Friedberg emphasizes, however, that the decision won’t bring major changes to the way most convicted persons are sentenced because the SCC noted that the ranges that were part of the law are fair in most cases that come before the courts.
“In practicality, I don’t think much is going to change in terms of quantum of jail time for most gun cases,” he says. “I think the Supreme Court was clear that the (no longer) mandatory minimum ranges are appropriate in most instances. The drug dealer on the street who is caught possessing a handgun is still likley going to get three years and not two. It will allow some room for argument in the future though."

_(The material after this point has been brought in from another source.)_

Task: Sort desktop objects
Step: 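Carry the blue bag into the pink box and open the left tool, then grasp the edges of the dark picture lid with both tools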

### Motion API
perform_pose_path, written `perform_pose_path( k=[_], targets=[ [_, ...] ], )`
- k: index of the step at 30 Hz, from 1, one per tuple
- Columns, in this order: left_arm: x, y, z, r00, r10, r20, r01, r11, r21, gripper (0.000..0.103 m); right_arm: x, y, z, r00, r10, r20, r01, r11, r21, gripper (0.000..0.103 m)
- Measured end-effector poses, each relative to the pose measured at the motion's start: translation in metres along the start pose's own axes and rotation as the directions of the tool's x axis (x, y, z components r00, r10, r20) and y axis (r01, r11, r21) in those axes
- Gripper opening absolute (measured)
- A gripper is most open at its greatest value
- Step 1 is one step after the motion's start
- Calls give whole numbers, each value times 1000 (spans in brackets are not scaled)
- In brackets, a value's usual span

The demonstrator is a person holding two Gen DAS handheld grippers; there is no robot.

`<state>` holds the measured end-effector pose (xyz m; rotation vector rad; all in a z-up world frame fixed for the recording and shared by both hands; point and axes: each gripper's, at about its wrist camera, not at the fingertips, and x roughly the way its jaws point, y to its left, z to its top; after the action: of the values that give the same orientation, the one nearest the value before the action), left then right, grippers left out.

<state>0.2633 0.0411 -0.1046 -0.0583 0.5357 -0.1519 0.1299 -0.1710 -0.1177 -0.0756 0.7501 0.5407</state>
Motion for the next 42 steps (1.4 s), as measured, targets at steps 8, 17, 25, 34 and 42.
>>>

The 6-3 ruling in R. v. Nur, 2015 SCC 15, strikes down the three-year mandatory minimum sentence for a first offence of possessing a loaded prohibited gun, as well as the five-year minimum for a second offence.
The mandatory minimums became law in 2008 as part of a federal government omnibus bill, reports the Canadian Press.
Chief Justice Beverley McLachlin, in writing for the majority in Nur, says the statute as it was written to apply to mandatory minimum sentences for gun crimes was unconstitutional.
“As the Court of Appeal concluded, there exists a 'cavernous disconnect' between the severity of the licensing-type offence and the mandatory minimum three-year term of imprisonment,'' says the decision.
“The government has not established that mandatory minimum terms of imprisonment act as a deterrent against gun-related crimes. Empirical evidence suggests that mandatory minimum sentences do not, in fact, deter crimes," it says.
In this case, the SCC was deciding two gun-crime appeals brought by provincial and federal attorneys general.